Most everything here is a cover; B.B. King’s “Help the Poor” features Melvin lifting the Robben Ford arrangement from the late ’80s. And his playing sings over the proceedings. Nasty licks, and even a few “Robbenisms” make it a real guitar-fest type of song. The jazzy instrumental “Comin’ Home Baby” lets him show off some chord and octave work that would be welcome in any jazz club. And the chorused solo out is wonderful in its tastefulness.

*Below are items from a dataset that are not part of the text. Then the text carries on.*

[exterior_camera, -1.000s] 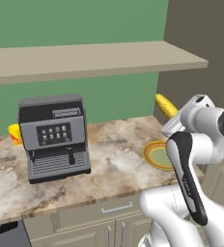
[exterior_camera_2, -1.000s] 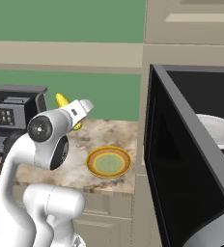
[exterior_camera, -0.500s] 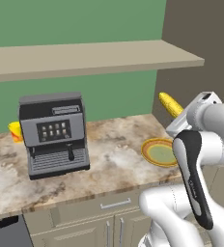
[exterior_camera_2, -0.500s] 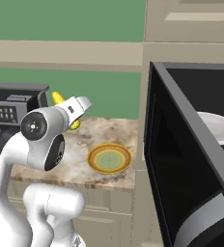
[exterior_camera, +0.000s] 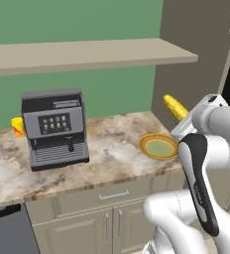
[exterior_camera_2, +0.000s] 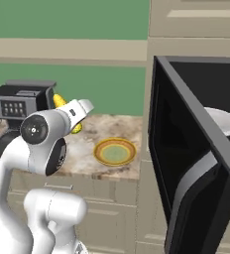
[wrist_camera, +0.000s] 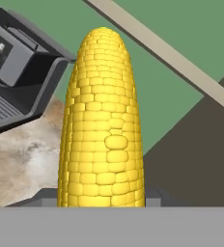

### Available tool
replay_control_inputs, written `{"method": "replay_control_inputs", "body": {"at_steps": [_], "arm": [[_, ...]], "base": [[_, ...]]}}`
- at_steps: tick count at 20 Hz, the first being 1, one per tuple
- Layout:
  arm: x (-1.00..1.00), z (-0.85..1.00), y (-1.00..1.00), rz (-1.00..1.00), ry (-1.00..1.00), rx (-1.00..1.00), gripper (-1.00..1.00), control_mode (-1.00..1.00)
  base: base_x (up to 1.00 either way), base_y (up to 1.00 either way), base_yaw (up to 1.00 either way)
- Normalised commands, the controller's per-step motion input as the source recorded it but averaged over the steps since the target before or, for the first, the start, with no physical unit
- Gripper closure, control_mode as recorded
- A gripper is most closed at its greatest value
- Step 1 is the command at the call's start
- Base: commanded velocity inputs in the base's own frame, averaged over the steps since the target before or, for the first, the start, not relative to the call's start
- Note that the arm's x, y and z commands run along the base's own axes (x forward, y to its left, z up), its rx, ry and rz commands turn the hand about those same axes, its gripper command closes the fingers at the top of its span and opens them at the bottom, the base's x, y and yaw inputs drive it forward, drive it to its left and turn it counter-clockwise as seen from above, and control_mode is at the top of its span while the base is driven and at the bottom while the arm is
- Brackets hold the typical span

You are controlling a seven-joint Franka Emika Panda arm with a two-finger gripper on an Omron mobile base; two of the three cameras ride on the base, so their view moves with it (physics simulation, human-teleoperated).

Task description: Pick the corn from the counter and place it in the microwave. Then turn on the microwave.

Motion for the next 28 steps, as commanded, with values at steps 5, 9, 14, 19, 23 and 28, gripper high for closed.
{"method": "replay_control_inputs", "body": {"at_steps": [5, 9, 14, 19, 23, 28], "arm": [[0.0, 0.0, 0.0, 0.0, 0.0, 0.0, 1.0, 1.0], [0.0, 0.0, 0.0, 0.0, 0.0, 0.0, 1.0, 1.0], [0.0, 0.0, 0.0, 0.0, 0.0, 0.0, 1.0, 1.0], [0.0, 0.0, 0.0, 0.0, 0.0, 0.0, 1.0, 1.0], [0.0, 0.0, 0.0, 0.0, 0.0, 0.0, 1.0, 1.0], [0.0, 0.0, 0.0, 0.0, 0.0, 0.0, 1.0, 1.0]], "base": [[-0.5, -0.02, 0.0], [-0.62, -0.15, 0.01], [-0.66, -0.15, 0.03], [-0.64, -0.18, 0.04], [-0.55, -0.2, 0.05], [-0.4, -0.26, 0.06]]}}
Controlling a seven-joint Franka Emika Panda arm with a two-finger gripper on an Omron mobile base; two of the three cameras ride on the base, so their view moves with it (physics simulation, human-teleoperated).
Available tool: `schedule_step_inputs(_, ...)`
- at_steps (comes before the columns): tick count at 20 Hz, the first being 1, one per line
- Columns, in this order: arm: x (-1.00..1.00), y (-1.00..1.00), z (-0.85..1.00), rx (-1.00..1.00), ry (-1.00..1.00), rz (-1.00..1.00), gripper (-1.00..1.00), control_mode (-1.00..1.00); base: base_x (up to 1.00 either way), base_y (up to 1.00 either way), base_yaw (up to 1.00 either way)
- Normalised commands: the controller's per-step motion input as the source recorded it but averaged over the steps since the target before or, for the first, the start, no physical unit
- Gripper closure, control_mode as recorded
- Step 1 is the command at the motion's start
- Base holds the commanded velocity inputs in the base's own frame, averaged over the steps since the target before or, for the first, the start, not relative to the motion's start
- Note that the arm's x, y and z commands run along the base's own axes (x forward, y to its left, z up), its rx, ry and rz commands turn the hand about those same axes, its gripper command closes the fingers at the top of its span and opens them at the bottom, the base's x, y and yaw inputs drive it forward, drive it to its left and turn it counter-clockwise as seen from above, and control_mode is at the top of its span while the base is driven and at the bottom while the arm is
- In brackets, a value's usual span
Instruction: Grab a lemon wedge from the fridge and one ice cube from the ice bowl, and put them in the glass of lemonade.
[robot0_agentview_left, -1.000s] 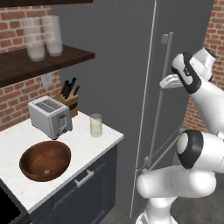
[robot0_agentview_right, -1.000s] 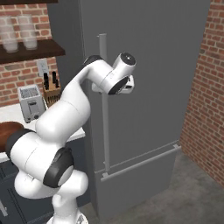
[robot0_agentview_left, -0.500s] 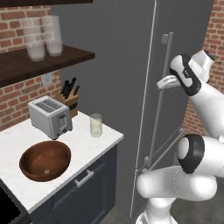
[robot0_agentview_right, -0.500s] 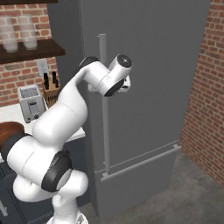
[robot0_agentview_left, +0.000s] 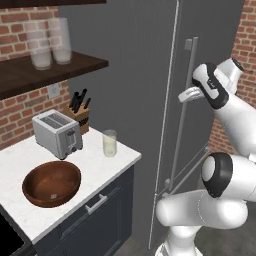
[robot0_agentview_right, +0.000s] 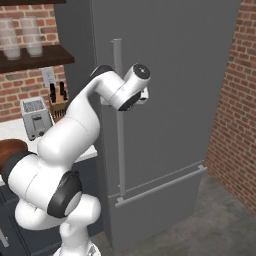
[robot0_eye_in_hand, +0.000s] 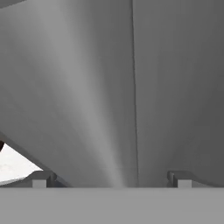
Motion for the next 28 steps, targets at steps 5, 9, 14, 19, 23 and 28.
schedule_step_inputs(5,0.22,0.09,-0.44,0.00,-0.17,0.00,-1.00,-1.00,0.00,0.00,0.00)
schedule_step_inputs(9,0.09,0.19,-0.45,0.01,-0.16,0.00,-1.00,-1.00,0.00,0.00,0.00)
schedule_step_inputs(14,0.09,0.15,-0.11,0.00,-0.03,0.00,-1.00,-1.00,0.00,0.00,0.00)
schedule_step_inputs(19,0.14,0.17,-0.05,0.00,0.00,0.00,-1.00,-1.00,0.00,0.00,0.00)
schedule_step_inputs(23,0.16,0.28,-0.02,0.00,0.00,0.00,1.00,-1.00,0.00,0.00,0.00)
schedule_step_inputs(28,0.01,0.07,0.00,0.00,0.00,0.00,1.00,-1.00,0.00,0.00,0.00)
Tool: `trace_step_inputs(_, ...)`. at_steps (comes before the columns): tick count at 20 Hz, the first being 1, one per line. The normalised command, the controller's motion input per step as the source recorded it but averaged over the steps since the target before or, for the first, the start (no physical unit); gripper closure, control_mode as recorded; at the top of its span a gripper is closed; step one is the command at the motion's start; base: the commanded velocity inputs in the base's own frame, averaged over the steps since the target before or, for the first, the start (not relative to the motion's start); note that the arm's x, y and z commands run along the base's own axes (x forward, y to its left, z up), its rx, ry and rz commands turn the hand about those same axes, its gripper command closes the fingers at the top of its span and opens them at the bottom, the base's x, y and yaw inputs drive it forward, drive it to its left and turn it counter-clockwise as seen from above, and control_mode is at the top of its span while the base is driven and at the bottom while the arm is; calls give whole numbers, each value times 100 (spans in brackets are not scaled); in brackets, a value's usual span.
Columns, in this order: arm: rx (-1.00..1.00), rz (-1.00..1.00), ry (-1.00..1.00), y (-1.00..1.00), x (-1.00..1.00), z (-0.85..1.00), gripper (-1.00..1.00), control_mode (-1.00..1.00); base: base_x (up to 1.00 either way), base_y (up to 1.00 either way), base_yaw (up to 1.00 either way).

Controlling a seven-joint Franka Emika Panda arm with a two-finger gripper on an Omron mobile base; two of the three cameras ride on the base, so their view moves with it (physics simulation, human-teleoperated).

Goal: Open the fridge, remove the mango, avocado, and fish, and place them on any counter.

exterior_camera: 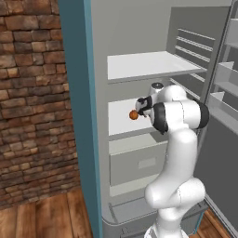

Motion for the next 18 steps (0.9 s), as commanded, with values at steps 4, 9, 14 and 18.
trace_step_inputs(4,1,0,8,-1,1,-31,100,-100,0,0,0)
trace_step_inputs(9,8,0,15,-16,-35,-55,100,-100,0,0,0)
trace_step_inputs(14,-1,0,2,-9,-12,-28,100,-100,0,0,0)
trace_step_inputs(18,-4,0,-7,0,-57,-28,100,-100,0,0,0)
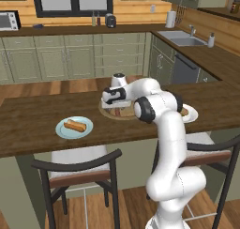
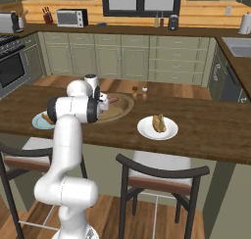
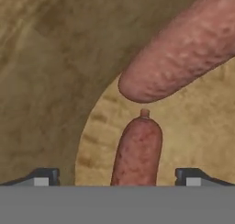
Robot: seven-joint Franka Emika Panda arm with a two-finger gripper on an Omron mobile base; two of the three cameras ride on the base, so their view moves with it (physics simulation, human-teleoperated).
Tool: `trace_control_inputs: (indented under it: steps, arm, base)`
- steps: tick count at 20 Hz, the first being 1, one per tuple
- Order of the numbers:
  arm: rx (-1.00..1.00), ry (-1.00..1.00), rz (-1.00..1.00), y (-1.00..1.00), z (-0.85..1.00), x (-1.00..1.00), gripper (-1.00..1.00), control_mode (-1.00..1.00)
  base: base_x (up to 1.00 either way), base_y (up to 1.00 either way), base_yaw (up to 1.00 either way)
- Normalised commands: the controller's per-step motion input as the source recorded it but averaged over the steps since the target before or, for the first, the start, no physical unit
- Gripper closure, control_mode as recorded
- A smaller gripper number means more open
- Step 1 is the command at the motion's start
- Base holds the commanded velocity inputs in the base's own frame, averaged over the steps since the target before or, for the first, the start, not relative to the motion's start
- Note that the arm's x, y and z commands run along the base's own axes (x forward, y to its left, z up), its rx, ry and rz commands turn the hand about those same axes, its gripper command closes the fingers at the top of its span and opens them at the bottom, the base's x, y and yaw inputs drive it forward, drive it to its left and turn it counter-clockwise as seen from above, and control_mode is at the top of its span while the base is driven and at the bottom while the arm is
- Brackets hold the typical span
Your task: Place one bun and one sausage from the bowl on each plate.
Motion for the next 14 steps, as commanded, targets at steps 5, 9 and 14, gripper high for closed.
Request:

In that same vein is “Eclipse,” which has some soulful playing, paying homage to Jimi along the way. Stephen Stills’ acoustic chestnut “Black Queen” is turned into a fiery electric blues with Melvin’s guitar leading the way. There’s even a re-make of Z.Z. Top’s “Blue Jean Blues” that makes the tune seem written for Melvin.
Scorching solos and plaintive vocals are everywhere. For “I’m the Man Down There,” Melvin pulls out the trick bag. The horn-driven blues lets him show off the chops and versatility, and he doesn’t disappoint. Vocally, Melvin is more than adequate. He’s not a blues shouter with the huge voice, but everything he sings is soulful and heartfelt.
I’m amazed Melvin doesn’t garner more attention. He’s got the chops, the pedigree, and most importantly the heart and soul. His band cooks, helped by the wonderful Lucky Peterson, who splits his time between B-3 and guitar on the entire CD.